**About this exercise:** From the records below, set down exactly the lines starting with the line that contains "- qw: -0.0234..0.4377" and going on through the line that contains "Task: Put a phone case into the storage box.". Nothing else is wanted.

**Material for the task:**
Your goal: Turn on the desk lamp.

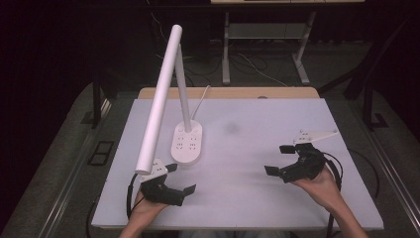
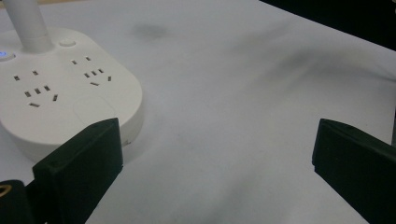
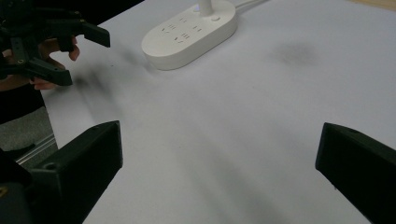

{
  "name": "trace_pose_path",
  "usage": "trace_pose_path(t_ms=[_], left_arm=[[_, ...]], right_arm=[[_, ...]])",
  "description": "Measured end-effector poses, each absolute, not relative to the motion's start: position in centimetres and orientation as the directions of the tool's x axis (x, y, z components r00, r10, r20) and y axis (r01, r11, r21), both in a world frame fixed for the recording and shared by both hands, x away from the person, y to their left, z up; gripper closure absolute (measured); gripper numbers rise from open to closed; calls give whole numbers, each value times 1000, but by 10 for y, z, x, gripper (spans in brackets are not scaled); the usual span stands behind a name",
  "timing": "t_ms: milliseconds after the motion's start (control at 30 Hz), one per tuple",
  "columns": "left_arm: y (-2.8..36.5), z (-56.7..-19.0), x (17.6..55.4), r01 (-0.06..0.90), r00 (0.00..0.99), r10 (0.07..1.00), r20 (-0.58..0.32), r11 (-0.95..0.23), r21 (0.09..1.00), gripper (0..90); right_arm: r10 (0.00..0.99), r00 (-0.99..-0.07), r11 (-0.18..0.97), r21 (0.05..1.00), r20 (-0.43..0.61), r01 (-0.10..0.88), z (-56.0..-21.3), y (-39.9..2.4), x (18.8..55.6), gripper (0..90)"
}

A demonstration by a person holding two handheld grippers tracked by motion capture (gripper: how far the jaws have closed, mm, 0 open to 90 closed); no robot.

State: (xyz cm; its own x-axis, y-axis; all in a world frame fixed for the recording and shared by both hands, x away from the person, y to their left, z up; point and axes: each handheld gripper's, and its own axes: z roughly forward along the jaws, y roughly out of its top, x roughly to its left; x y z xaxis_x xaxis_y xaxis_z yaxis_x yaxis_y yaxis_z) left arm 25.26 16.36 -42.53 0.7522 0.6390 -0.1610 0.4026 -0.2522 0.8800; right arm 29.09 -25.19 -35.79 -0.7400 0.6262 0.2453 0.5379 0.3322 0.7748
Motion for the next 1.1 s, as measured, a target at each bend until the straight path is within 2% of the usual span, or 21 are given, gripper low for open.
trace_pose_path(t_ms=[1100], left_arm=[[164,-426,253,397,753,641,-150,-260,880,7]], right_arm=[[572,-789,408,756,226,512,-348,-205,342,4]])
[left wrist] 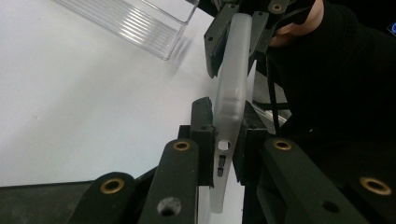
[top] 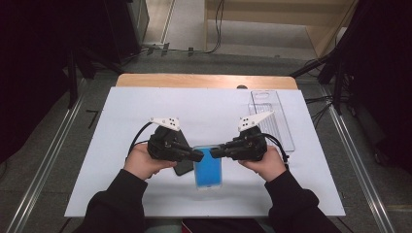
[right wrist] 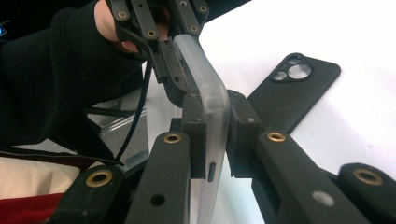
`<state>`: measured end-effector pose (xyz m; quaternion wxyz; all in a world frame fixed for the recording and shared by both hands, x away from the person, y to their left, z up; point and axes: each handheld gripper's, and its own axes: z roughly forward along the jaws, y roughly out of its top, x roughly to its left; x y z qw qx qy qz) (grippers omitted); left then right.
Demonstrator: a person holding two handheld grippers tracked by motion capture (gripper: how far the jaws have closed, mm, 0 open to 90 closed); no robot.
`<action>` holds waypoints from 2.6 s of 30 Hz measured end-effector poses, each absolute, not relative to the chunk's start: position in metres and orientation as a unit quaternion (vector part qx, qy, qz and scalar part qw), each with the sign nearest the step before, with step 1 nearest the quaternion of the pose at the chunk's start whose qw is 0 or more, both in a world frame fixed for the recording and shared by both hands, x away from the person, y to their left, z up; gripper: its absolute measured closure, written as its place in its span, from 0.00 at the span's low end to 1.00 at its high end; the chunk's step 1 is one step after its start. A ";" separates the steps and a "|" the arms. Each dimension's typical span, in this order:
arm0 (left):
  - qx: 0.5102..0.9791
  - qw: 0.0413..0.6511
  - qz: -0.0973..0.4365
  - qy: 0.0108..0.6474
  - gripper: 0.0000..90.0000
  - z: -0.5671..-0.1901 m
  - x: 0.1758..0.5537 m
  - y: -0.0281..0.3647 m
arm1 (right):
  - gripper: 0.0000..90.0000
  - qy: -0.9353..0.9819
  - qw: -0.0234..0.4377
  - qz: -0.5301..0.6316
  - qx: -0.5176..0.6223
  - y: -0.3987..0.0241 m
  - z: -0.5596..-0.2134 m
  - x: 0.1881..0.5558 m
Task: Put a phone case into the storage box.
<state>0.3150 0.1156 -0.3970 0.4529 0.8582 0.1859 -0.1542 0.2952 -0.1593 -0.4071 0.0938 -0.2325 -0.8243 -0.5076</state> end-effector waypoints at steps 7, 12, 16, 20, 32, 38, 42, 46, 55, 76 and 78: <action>0.854 0.453 -0.148 0.207 0.91 -0.394 0.317 0.121 | 0.70 -0.825 0.066 -0.510 -0.234 -0.158 -0.405 0.292; 0.855 0.439 -0.147 0.232 0.91 -0.392 0.317 0.123 | 0.47 -0.818 0.029 -0.514 -0.258 -0.159 -0.404 0.291; 0.853 0.440 -0.131 0.247 0.91 -0.389 0.315 0.124 | 0.37 -0.813 0.021 -0.511 -0.279 -0.158 -0.406 0.292; 0.850 0.440 -0.113 0.266 0.91 -0.388 0.315 0.124 | 0.28 -0.807 0.017 -0.513 -0.292 -0.158 -0.410 0.292; 0.828 0.438 -0.064 0.343 0.90 -0.385 0.314 0.125 | 0.00 -0.781 -0.042 -0.519 -0.344 -0.152 -0.417 0.286; 0.816 0.437 -0.055 0.374 0.90 -0.384 0.314 0.124 | 0.00 -0.783 -0.061 -0.500 -0.366 -0.146 -0.418 0.284; 0.807 0.437 -0.051 0.393 0.90 -0.385 0.314 0.124 | 0.00 -0.773 -0.080 -0.502 -0.379 -0.141 -0.419 0.280; 0.799 0.437 -0.042 0.410 0.90 -0.386 0.313 0.123 | 0.00 -0.769 -0.092 -0.499 -0.389 -0.136 -0.419 0.278; 0.789 0.437 -0.031 0.431 0.90 -0.387 0.311 0.120 | 0.00 -0.762 -0.104 -0.491 -0.409 -0.122 -0.426 0.272; 0.790 0.441 -0.032 0.425 0.90 -0.388 0.301 0.103 | 0.00 -0.760 -0.118 -0.474 -0.429 -0.099 -0.434 0.269; 0.791 0.440 -0.032 0.424 0.90 -0.388 0.300 0.101 | 0.00 -0.759 -0.119 -0.472 -0.432 -0.098 -0.435 0.269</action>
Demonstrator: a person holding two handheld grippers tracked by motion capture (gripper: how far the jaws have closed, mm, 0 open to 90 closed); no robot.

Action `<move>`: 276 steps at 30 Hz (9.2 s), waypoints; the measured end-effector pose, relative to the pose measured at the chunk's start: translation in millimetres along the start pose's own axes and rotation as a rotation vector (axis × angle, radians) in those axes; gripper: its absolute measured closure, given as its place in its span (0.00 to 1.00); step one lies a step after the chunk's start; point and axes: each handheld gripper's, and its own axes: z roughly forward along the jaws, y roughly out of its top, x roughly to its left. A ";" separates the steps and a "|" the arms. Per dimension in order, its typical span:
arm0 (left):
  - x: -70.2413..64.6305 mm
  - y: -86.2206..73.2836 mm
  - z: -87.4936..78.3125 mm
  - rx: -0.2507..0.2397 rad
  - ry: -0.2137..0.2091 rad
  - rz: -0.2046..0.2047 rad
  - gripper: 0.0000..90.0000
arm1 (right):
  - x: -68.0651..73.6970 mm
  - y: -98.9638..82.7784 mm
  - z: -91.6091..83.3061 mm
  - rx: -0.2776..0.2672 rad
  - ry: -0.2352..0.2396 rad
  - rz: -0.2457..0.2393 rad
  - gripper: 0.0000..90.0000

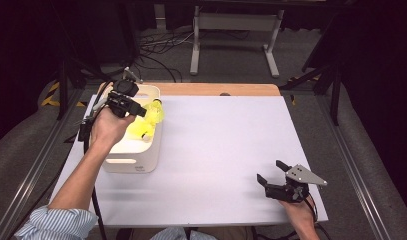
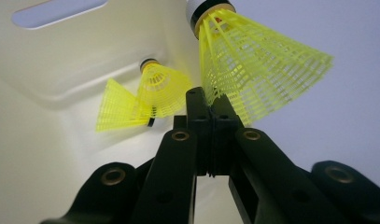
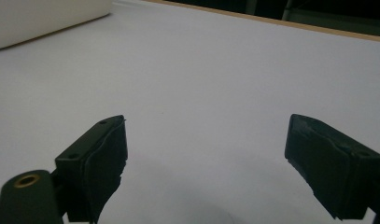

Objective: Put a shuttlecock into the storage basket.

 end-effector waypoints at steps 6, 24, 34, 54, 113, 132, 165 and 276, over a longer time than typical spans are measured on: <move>11.5 -6.5 -2.1 -0.008 0.016 -0.025 1.00 | 0.0 0.0 -0.1 -0.001 -0.001 0.001 0.15; 38.9 -27.1 1.4 0.003 0.080 -0.065 1.00 | -0.5 -0.1 0.2 0.000 -0.005 0.002 0.15; 48.1 -35.5 13.2 0.032 0.122 -0.069 1.00 | 0.1 -0.1 0.2 0.004 -0.001 0.003 0.15; 56.9 -43.7 41.0 0.107 0.148 -0.080 0.99 | 0.7 0.1 0.9 0.005 0.005 -0.004 0.15; 42.9 -36.3 16.6 0.025 0.006 -0.063 0.44 | 1.1 0.5 1.7 0.006 0.012 -0.009 0.15; 50.0 -43.4 2.8 -0.004 0.032 -0.069 0.41 | 0.9 0.2 2.0 0.008 0.014 -0.008 0.15; 66.1 -52.3 -17.4 -0.037 0.082 -0.087 0.40 | 0.6 0.2 1.7 0.008 0.010 -0.007 0.15; 125.3 -124.7 -36.1 -0.089 0.137 -0.279 0.41 | 0.5 0.4 2.0 0.009 0.009 -0.008 0.15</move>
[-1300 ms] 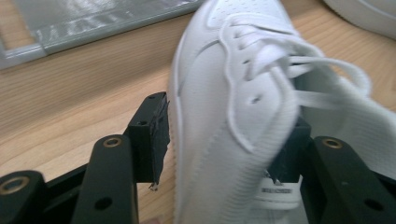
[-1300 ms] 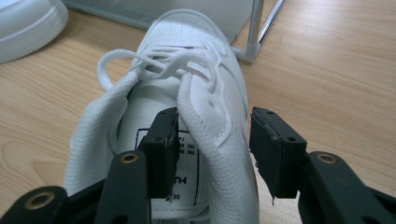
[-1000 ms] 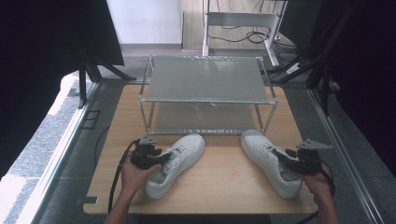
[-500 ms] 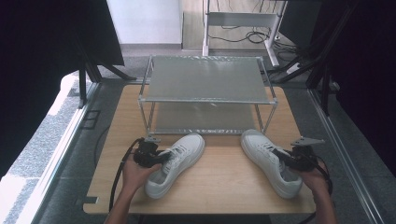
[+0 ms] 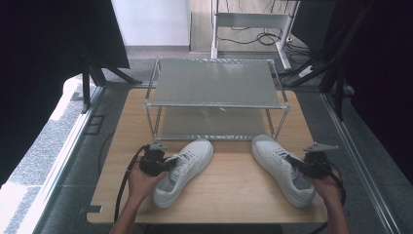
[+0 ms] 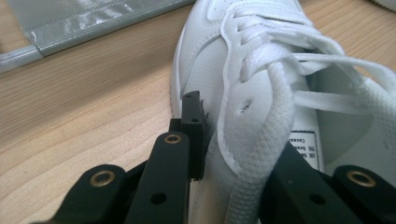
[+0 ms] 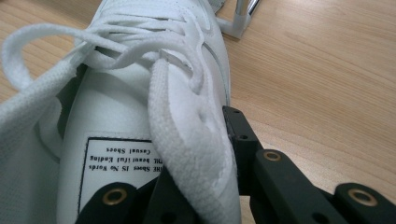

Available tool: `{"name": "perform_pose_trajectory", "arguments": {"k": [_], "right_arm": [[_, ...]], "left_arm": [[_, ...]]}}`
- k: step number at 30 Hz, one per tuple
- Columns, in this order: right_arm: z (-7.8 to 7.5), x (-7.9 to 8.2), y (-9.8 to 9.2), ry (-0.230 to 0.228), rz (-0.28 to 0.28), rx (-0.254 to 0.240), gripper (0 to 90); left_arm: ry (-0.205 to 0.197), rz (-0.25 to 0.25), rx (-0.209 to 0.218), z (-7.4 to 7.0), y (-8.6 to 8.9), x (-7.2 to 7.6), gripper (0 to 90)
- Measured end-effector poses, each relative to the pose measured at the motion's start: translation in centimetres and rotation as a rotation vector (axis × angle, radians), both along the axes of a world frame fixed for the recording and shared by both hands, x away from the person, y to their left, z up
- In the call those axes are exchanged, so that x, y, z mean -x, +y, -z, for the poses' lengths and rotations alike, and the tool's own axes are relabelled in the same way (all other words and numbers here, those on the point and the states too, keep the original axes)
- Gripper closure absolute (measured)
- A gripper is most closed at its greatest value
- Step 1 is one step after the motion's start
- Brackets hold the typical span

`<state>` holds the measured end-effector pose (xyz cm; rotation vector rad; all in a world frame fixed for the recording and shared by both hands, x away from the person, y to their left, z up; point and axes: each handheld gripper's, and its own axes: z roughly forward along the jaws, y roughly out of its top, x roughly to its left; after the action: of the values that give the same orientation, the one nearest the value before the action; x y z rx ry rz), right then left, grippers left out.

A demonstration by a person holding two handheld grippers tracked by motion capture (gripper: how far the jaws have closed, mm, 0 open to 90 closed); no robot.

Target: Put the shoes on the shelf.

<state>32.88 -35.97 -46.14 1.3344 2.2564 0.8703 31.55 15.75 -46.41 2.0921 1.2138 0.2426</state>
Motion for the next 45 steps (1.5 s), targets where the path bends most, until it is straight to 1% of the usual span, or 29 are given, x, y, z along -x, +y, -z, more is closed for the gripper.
{"name": "perform_pose_trajectory", "arguments": {"k": [2,3,4,5,7,9,13,17,19,21,24,26,28,32,34,40,45], "right_arm": [[0.0,0.0,-0.1,0.002,0.004,-0.014,84.5],[0.0,0.0,-0.1,0.002,0.008,-0.025,84.5],[0.0,0.0,-0.2,0.004,0.017,-0.041,84.5],[0.0,0.0,-0.3,0.004,0.028,-0.062,84.4],[0.0,0.1,-0.4,0.002,0.039,-0.076,84.4],[0.1,0.2,-0.7,0.001,0.055,-0.101,84.4],[0.2,0.5,-1.1,-0.006,0.07,-0.142,84.4],[0.0,1.0,-1.3,-0.021,0.066,-0.176,84.3],[-0.1,1.2,-1.4,-0.029,0.068,-0.206,84.3],[-0.1,1.5,-1.4,-0.041,0.071,-0.244,84.3],[-0.4,1.8,-1.4,-0.054,0.062,-0.3,84.4],[-0.6,2.0,-1.4,-0.069,0.056,-0.336,84.4],[-0.8,2.2,-1.4,-0.076,0.047,-0.372,84.4],[-0.9,2.2,-1.2,-0.083,0.042,-0.468,84.4],[-1.0,2.2,-1.0,-0.087,0.036,-0.5,84.4],[-1.4,2.5,-0.6,-0.1,0.017,-0.56,84.7],[-1.9,2.7,-0.1,-0.109,-0.001,-0.598,84.8]], "left_arm": [[-0.004,0.003,0.011,0.0,0.1,0.0,80.9],[-0.003,0.002,0.026,0.0,0.2,0.0,80.9],[-0.003,0.002,0.026,0.0,0.2,0.0,80.9],[0.002,-0.001,0.059,0.1,0.4,0.0,80.9],[0.006,0.001,0.089,0.1,0.7,0.0,80.9],[0.008,-0.001,0.122,0.1,0.9,0.0,81.0],[-0.012,-0.001,0.183,-0.3,1.4,0.2,81.4],[-0.035,-0.003,0.25,-0.9,2.0,0.5,81.4],[-0.045,-0.008,0.286,-1.2,2.4,0.6,81.4],[-0.063,-0.02,0.326,-1.4,2.7,0.8,81.3],[-0.092,-0.041,0.368,-1.8,3.2,1.1,81.3],[-0.104,-0.048,0.396,-2.0,3.4,1.2,81.3],[-0.109,-0.049,0.424,-2.1,3.6,1.3,81.3],[-0.102,-0.043,0.489,-2.3,3.9,1.4,81.3],[-0.104,-0.042,0.509,-2.4,4.0,1.5,81.4],[-0.116,-0.031,0.531,-3.0,4.2,1.8,81.4],[-0.125,-0.033,0.562,-3.4,4.4,2.0,81.5]]}}
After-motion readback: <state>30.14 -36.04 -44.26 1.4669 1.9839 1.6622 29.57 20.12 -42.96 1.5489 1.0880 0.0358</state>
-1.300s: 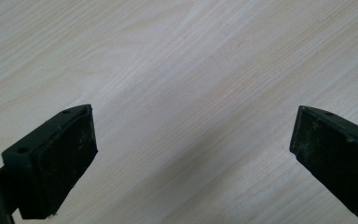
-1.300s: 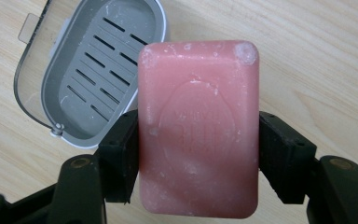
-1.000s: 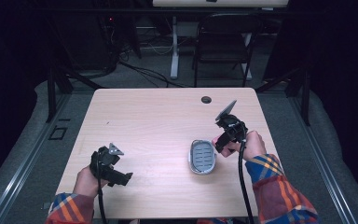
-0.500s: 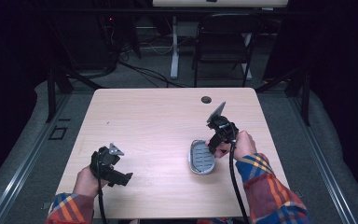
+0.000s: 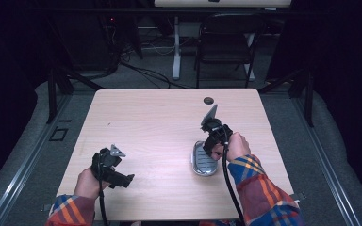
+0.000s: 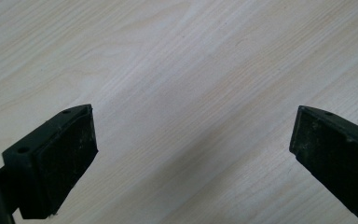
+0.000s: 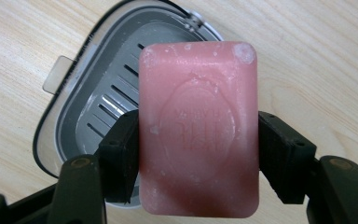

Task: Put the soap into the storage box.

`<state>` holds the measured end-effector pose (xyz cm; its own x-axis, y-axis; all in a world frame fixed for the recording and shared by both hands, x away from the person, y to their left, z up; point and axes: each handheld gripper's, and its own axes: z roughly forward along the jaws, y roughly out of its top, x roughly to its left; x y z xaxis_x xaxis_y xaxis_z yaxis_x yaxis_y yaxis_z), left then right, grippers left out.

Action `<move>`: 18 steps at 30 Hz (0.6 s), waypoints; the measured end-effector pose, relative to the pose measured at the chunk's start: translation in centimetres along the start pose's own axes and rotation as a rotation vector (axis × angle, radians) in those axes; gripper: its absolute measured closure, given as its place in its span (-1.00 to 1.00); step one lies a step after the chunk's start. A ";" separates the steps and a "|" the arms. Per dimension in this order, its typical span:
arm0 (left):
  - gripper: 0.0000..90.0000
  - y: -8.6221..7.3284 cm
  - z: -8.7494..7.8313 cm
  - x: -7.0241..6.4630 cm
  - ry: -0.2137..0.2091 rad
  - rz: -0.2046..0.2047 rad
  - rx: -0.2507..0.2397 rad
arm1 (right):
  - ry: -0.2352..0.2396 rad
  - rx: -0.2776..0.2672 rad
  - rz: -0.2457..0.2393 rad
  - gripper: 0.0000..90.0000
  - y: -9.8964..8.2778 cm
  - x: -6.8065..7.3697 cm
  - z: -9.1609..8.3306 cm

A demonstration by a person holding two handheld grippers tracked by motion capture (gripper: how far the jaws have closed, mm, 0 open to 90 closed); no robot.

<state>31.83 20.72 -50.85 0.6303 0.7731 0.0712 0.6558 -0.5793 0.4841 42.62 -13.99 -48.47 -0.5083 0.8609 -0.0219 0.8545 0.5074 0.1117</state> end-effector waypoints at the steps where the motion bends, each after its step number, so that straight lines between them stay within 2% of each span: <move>1: -0.99 0.0 0.0 0.0 -0.001 0.000 0.001 | 0.005 -0.002 -0.002 -0.18 0.1 0.2 0.2; 3: -0.99 0.0 0.0 0.0 -0.001 0.001 0.001 | -0.004 0.015 -0.013 -0.18 0.3 0.3 0.1; 4: -0.99 0.0 0.0 0.0 -0.001 0.000 0.001 | -0.001 -0.005 0.007 -0.18 0.2 0.5 0.3; 6: -0.99 0.0 0.0 0.0 -0.001 0.001 0.001 | -0.005 -0.007 0.004 -0.19 0.3 0.6 0.5; 8: -0.99 0.0 0.0 0.0 -0.002 0.001 0.001 | -0.007 0.011 -0.002 -0.19 0.5 0.8 0.4; 9: -0.99 0.0 0.0 0.0 -0.001 0.003 0.002 | 0.001 -0.010 0.006 -0.19 0.5 1.0 0.7; 11: -0.99 0.0 0.0 0.0 -0.002 0.004 0.003 | 0.009 -0.011 0.008 -0.19 0.6 1.1 0.7; 13: -0.99 0.0 0.0 0.0 -0.002 0.004 0.003 | 0.011 0.018 -0.007 -0.19 0.8 1.2 0.8; 14: -0.99 0.0 0.0 0.0 -0.002 0.004 0.003 | 0.021 0.001 0.008 -0.19 0.7 1.3 0.9; 18: -0.99 0.0 0.0 -0.1 -0.003 0.005 0.004 | 0.025 0.001 -0.008 -0.20 0.8 1.4 0.6</move>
<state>31.81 20.66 -50.85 0.6346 0.7696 0.0712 0.6543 -0.5840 0.4805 42.63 -12.37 -49.06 -0.5177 0.8556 0.0015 0.8504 0.5144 0.1102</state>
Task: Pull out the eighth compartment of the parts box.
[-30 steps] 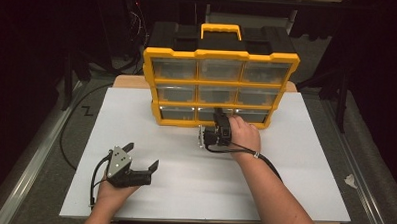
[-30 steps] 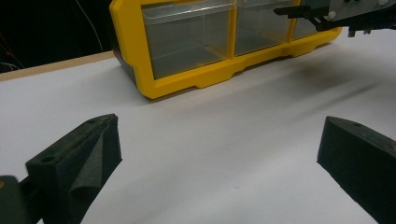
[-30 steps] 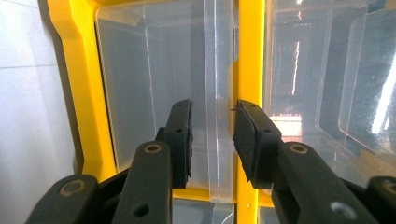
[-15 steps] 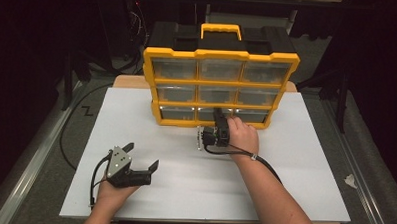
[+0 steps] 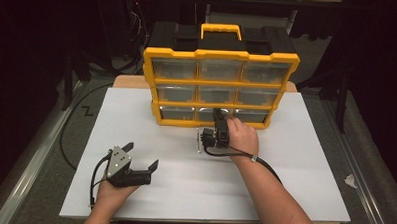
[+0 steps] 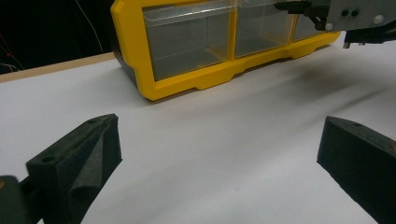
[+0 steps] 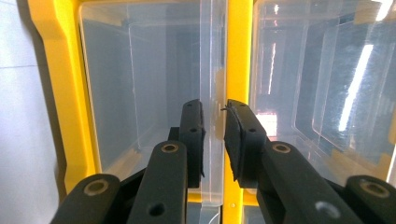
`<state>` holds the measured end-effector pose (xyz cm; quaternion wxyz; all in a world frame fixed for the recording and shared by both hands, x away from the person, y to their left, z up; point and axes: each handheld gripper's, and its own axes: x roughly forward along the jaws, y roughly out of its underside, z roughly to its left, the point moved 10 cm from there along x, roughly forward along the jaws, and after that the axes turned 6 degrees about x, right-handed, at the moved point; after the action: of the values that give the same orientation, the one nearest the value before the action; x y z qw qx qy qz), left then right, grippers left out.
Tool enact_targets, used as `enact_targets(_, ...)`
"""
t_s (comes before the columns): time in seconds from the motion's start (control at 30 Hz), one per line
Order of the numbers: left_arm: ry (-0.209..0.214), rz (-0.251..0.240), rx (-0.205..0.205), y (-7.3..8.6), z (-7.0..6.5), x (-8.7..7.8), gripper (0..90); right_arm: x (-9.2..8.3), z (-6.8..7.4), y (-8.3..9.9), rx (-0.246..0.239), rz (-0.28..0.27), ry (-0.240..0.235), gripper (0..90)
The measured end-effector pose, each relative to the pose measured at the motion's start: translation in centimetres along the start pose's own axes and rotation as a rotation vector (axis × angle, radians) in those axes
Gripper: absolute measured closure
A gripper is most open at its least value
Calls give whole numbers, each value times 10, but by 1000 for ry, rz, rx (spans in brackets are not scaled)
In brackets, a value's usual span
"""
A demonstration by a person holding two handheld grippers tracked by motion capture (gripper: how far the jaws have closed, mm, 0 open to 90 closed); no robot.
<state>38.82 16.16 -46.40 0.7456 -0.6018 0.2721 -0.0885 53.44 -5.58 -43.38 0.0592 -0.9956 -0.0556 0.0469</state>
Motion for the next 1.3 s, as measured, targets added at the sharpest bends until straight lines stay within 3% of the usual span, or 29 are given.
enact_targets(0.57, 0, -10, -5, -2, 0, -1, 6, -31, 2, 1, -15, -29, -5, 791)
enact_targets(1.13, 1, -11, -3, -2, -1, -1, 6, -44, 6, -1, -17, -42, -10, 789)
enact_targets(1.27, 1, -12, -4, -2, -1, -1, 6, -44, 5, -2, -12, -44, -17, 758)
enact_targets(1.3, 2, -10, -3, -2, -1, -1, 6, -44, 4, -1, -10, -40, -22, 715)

**Solution to the exercise:**
  - qw: -0.0234..0.4377
  - qz: -0.5301..0.6316
  - qx: -0.5176..0.6223
  - y: -0.3987..0.0241 m
  - z: -0.5596..-0.2134 m
  - x: 0.1881..0.5558 m
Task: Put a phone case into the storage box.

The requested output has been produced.